From: Sukadev Bhattiprolu <sukadev@linux.vnet.ibm.com>
To: Oren Laadan <orenl@cs.columbia.edu>
Cc: john stultz <johnstul@us.ibm.com>,
"Serge E. Hallyn" <serge@hallyn.com>,
Matt Helsley <matthltc@us.ibm.com>,
matthew@wil.cx, linux-fsdevel@vger.kernel.org,
Containers <containers@lists.linux-foundation.org>
Subject: Re: [RFC][PATCH 2/3][cr][v2]: Checkpoint/restart file leases
Date: Fri, 30 Jul 2010 17:35:04 -0700 [thread overview]
Message-ID: <20100731003504.GA3544@us.ibm.com> (raw)
In-Reply-To: <4C5352EF.9080601@cs.columbia.edu>
Oren Laadan [orenl@cs.columbia.edu] wrote:
>
>
> john stultz wrote:
>> On Fri, 2010-07-30 at 15:45 -0400, Oren Laadan wrote:
>>> Sukadev Bhattiprolu wrote:
>>>> Oren Laadan [orenl@cs.columbia.edu] wrote:
>>>> | | | > h->fl_type = lock->fl_type;
>>>> | > + h->fl_type_prev = lock->fl_type_prev;
>>>> | > h->fl_flags = lock->fl_flags;
>>>> | > + if (h->fl_type & F_INPROGRESS && | >
>>>> + (lock->fl_break_time > jiffies))
>>>> | > + h->fl_rem_lease = (lock->fl_break_time - jiffies) / HZ;
>>>> | | Hmmm -- we have a ctx->ktime_begin marking the start of the
>>>> checkpoint.
>>>> | It is used for relative-time calculations, for example, the expiry of
>>>> | restart-blocks and timeouts.
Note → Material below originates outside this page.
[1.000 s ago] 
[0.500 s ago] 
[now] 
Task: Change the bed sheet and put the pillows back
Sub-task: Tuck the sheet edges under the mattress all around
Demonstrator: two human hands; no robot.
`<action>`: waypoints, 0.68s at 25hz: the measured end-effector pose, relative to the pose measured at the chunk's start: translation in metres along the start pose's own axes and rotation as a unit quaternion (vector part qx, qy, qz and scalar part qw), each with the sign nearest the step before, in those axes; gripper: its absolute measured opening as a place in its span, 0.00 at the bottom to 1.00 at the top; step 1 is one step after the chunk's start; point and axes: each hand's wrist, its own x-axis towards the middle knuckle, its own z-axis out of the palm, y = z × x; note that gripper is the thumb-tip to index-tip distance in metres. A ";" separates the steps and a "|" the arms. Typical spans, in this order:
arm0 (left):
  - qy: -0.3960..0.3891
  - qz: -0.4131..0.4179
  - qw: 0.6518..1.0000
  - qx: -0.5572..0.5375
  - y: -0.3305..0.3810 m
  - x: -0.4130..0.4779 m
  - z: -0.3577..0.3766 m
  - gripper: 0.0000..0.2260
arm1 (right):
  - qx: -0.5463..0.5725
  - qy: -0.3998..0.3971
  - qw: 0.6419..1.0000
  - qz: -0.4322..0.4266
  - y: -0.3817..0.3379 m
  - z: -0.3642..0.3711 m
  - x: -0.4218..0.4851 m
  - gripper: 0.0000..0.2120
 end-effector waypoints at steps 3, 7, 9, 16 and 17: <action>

I suggest that we use it here too to be
>>>> | consistent.
>>>>
>>>> Well, I started off using ktime_begin but discussed this with John Stultz
>>>> (CC'd here) who pointed out that mixing different domains of time is likely
>>>> to cause errors. ktime is an absolute time and fl_break_time uses jiffies -
>>>> a relative time.
>>>>
>>>> I think use of ktime_begin for restart_blocks is fine (since they use
>>>> ktime_t) but using ktime_t for file leases and converting between jiffies
>>>> and nanoseconds could be a problem, unless we convert fl_break_time to
>>>> seconds.
>>>>
>>>> IOW, can we leave the above computation of ->fl_rem_lease for now ?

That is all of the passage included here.